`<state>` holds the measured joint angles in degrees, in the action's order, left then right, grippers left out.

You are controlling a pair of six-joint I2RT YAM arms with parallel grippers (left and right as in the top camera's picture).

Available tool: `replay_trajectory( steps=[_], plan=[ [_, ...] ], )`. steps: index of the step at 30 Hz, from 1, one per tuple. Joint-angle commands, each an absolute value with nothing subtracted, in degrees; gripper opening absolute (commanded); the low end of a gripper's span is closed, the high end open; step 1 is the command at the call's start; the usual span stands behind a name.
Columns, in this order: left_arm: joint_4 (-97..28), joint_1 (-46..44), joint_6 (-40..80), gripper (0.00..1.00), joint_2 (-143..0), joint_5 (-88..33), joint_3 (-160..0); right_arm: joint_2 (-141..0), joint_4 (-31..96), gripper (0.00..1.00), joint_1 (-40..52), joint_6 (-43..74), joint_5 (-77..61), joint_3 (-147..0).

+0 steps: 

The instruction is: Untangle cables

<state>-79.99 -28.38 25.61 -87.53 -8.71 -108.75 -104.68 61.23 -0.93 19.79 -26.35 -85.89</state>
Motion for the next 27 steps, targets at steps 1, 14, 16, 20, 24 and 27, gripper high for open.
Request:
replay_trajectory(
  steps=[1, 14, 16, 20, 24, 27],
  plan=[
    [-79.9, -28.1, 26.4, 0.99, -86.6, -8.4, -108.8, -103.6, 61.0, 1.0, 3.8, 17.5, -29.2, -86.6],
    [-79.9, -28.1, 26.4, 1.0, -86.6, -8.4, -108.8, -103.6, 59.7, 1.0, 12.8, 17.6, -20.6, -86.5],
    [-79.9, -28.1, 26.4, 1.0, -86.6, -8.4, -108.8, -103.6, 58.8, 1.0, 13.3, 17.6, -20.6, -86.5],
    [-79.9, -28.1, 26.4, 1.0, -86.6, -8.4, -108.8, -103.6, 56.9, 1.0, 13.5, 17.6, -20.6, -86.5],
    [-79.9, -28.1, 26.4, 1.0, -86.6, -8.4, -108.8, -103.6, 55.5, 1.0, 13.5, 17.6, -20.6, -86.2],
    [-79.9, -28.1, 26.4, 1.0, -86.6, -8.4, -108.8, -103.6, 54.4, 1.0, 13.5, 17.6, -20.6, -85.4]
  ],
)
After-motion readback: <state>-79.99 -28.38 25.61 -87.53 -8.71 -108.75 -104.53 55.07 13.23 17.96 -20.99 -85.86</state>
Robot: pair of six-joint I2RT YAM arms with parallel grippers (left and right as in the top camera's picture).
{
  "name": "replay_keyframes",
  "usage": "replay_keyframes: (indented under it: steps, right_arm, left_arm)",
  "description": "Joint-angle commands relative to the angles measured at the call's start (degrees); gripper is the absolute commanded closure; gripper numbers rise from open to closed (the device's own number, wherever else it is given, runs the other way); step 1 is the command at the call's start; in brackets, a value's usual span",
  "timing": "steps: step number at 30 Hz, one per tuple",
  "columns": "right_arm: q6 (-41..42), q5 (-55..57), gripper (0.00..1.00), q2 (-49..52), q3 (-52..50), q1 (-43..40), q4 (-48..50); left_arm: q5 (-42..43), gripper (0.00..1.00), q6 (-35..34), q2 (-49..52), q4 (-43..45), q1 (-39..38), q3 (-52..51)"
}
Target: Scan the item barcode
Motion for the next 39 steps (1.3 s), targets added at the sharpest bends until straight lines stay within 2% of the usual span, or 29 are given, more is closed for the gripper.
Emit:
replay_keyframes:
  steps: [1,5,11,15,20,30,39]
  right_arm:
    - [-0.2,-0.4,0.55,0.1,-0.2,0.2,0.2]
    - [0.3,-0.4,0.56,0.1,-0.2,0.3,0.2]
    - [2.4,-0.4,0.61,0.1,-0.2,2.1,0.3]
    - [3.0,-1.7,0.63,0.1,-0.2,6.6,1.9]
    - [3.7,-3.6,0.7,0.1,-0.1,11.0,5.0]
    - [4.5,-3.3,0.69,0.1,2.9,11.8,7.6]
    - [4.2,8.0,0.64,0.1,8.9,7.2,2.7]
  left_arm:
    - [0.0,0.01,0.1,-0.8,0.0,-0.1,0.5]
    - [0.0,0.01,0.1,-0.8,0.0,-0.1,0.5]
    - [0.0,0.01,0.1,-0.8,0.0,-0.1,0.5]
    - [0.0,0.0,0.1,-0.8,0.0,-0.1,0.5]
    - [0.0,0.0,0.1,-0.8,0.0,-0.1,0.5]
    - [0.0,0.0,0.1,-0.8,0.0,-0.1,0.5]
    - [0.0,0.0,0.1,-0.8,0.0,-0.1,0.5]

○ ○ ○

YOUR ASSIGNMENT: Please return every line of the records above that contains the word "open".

SOLUTION TO THE EXERCISE:
Available tool: `replay_trajectory( steps=[_], plan=[ [_, ...] ], )`. steps: index of the step at 30 Hz, from 1, one per tuple. Joint-angle commands, each an absolute value with nothing subtracted, in degrees; gripper opening absolute (commanded); the low end of a gripper's span is closed, the high end open; step 1 is the command at the call's start; the usual span stands behind a name.
Motion for the next 27 steps, targets at steps 1, 14, 16, 20, 24 and 27, gripper high for open.
  "description": "Joint-angle commands relative to the angles measured at the call's start (degrees); gripper is the absolute commanded closure; gripper numbers rise from open to closed (the device's own number, wherever else it is given, runs the other way); step 1 is the command at the call's start; in brackets, a value's usual span",

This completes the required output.